Personal information
- Born: 18 August 1987 (age 38) Drammen, Norway
- Listed height: 1.77 m (5 ft 10 in)

Career information
- Playing career: 2003–2012
- Coaching career: 2015–present

Career history

Playing
- 2003–2012: Norrköping Dolphins

Coaching
- 2015–2019: Norrköping Dolphins B
- 2017–2019: Norrköping Dolphins (assistant)
- 2019–2025: Norrköping Dolphins
- 2021–present: Sweden
- 2025: BG Göttingen
- 2025–2026: Riesen Ludwigsburg
- 2026–present: CSM Oradea

Career highlights
- As head coach 4x Swedish League champion (2021–2024); 2x Swedish Cup winner (2023, 2024);

= Mikko Riipinen =

Swedish-Finnish basketball coach (born 1987)

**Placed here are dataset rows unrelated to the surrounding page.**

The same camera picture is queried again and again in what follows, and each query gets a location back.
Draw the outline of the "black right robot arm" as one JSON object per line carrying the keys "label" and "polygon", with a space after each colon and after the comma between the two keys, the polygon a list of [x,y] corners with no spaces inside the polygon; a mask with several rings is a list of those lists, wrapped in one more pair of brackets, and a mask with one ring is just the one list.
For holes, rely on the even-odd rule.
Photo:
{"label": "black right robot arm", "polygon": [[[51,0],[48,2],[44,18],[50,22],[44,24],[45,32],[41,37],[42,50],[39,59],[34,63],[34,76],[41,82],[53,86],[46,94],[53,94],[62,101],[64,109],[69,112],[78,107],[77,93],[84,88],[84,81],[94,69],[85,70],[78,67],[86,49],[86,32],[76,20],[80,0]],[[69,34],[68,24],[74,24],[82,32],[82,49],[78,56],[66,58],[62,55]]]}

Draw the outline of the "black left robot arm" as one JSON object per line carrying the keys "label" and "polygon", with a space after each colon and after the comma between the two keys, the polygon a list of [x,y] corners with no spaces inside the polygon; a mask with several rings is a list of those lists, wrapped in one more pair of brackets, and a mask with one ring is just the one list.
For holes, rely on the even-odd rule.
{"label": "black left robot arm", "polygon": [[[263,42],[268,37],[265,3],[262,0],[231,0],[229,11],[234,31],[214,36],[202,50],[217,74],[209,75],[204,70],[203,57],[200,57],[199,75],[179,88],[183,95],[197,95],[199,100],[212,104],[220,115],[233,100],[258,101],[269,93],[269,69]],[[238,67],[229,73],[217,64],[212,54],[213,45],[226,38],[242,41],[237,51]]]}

Mikko Kari Johannes Riipinen (born 18 August 1987) is a Swedish–Finnish basketball coach and a former player. He is currently working as the head coach of CSM Oradea and the Sweden national team.

==Early life==
Riipinen was born in Norway to Finnish parents, a mother from Turku and father from Kuopio. At the age of one, he moved to Norrköping, Sweden, with his mother where his grandmother was living.

==Career==
Riipinen played basketball as a point guard for his hometown club Norrköping Dolphins between 2003 and 2012.

After retiring as a player, he started his coaching career with the Dolphins in the club's B team in 2015. During 2019–2025, he served as the head coach of the club's first team in Swedish Basketball League (SBL). He led the team to win four consecutive Swedish championships between 2021 and 2024. They also won two Swedish Basketball Cups in 2023 and 2024.

In 2021, he started coaching the Sweden men's national basketball team. They qualified for the EuroBasket 2025 final tournament, after a twelve-year absence. Riipinen coached the team to advance from the group phase and to reach the round of 16.

On 15 January 2025, he was named head coach of BG Göttingen in the Basketball Bundesliga.

He joined German Bundesliga team Riesen Ludwigsburg for the 2025–26 season. Under his guidance, Ludwigsburg won 18 of its 37 games. At the conclusion of the 2025–26 campaign the Bundesliga side activated a clause within the contract to end the agreement. In June 2026, Riipinen was appointed head coach of Romanian side CSM Oradea.

==Personal life==
Though being raised in Sweden, Riipinen visited Finland frequently while growing up to meet his paternal grandparents and spoke Finnish with them. He holds a dual citizenship. He acquired the Swedish passport when aged 16, when he was selected to play for the Sweden U16 national team.